Both women are now working on raising funds to renovate the inside. Carter is applying for several grants for all her not-yet-renovated houses, and progress on the Hooker Street house stalled back in October when it caught fire, for reasons that the Jackson Fire Department has still not shared with Carter by press time. The fire happened a week after Johnson announced the partnership with Carter on Facebook and with a GoFundMe Page.

"The kids that we serve are put through hell, and we expect them to pick it up and keep moving forward," Johnson said. "So if we're going to let a fire stop us from moving forward, we're not walking the walk."

Rise Above for Youth is courting national foundations and the U.S. Department of Housing and Urban Development for funding to renovate the shelter and make the project a reality.
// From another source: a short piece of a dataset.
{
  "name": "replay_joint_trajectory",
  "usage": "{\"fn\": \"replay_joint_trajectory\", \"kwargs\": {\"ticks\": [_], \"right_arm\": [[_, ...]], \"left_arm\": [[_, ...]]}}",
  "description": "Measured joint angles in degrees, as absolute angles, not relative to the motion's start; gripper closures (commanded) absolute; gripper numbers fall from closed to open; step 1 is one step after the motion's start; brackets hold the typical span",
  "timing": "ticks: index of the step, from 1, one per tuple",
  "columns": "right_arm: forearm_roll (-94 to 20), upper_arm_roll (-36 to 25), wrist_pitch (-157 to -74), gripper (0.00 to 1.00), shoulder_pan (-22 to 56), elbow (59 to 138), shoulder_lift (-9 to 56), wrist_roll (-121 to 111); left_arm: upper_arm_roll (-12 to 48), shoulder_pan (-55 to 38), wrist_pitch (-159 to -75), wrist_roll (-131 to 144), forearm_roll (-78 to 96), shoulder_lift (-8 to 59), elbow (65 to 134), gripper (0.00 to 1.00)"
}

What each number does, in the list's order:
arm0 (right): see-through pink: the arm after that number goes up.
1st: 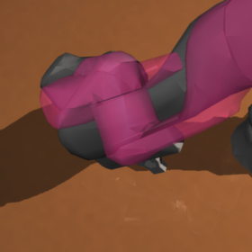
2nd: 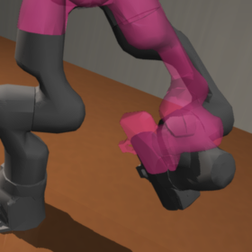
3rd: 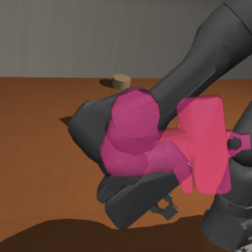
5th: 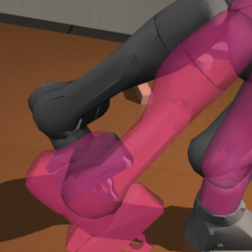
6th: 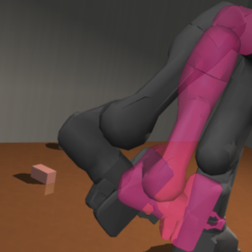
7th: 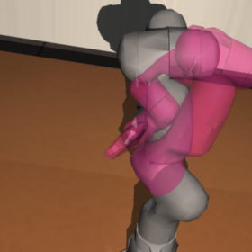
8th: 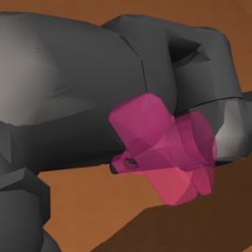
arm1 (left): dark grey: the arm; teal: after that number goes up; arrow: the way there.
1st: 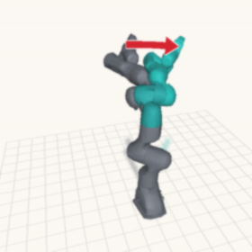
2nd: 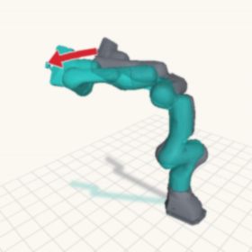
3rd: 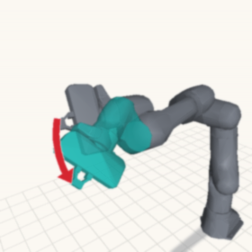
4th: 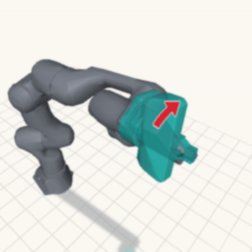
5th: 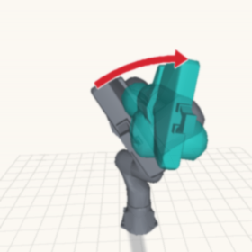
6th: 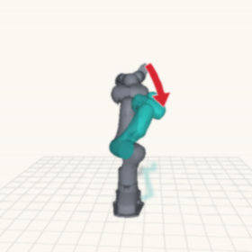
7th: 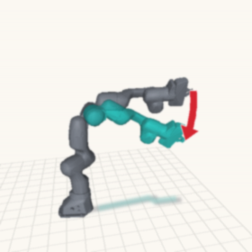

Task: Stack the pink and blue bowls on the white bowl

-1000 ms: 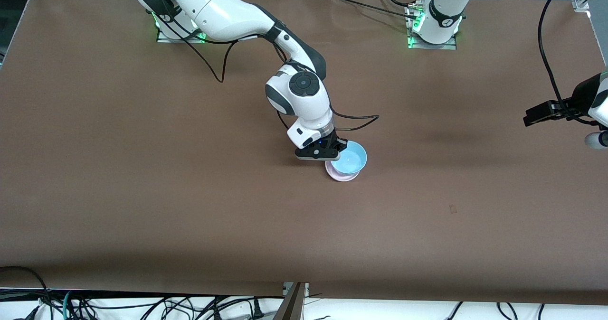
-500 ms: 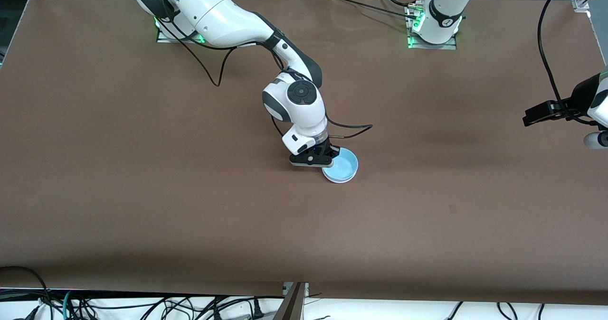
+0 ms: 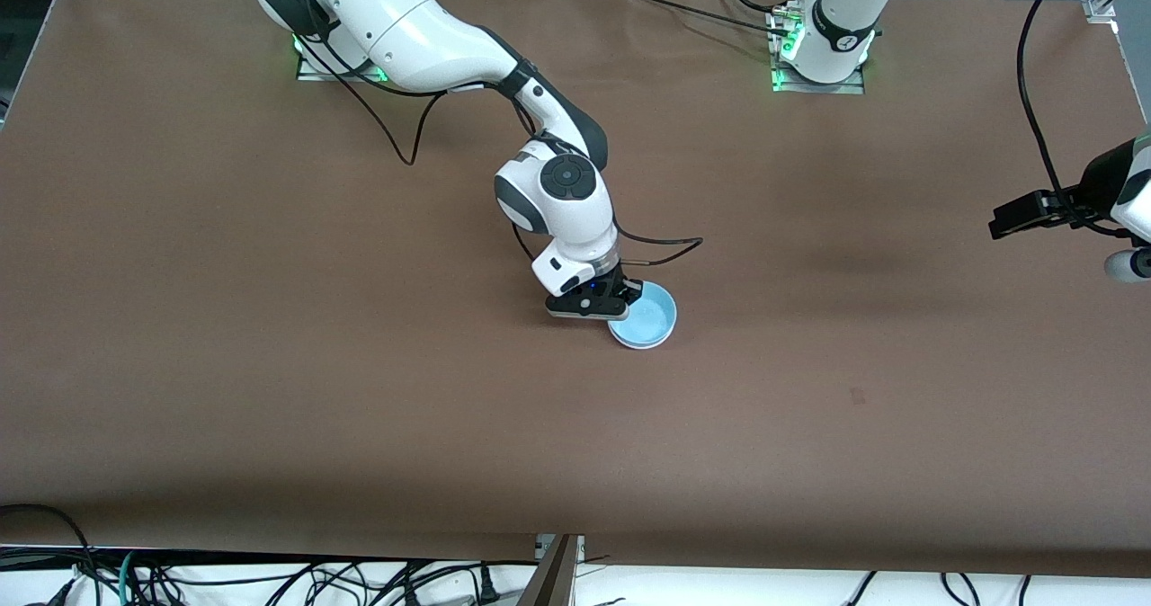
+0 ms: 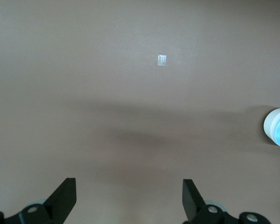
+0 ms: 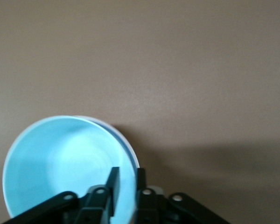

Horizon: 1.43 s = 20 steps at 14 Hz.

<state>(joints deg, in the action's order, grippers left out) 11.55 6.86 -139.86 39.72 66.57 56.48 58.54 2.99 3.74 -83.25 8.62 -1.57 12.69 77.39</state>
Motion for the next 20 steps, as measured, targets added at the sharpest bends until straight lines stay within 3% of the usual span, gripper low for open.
{"fn": "replay_joint_trajectory", "kwargs": {"ticks": [5,9,12,13,17,20], "right_arm": [[11.5,6.5,-137.9,0.38,38.0,64.7,56.6,58.5],[8.8,9.3,-121.9,0.38,32.7,56.9,54.7,51.7],[7.9,13.3,-106.9,0.36,25.2,54.0,49.0,40.0],[7.8,14.1,-102.0,0.04,22.8,53.6,46.6,35.7],[7.1,14.8,-85.0,0.0,14.0,53.1,36.3,23.5],[6.4,14.7,-78.1,0.0,7.6,53.2,30.5,19.8]], "left_arm": [[3.0,3.7,-83.2,8.6,-1.6,12.7,77.4,0.0],[3.0,3.7,-83.2,8.6,-1.6,12.7,77.4,0.0],[3.0,3.7,-83.2,8.6,-1.6,12.7,77.4,0.0],[3.0,3.7,-83.2,8.6,-1.6,12.7,77.4,0.0],[3.0,3.7,-83.2,8.6,-1.5,12.7,77.4,0.0],[3.1,3.7,-83.2,8.6,-1.3,12.7,77.4,0.0]]}}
The 2015 Williams Institute study found that homeless youth service providers with LGBT-specific programs are funded by mainly foundations or public support. In the meantime, youth who are kicked out of their homes because of their sexual orientation find couches to sleep on. Several families willingly and regularly open their families to LGBT homeless youth in the Jackson area.

Both Carter and Johnson readily admit that the stigma around the gay and lesbian community is still hurting a lot of the young people they work with.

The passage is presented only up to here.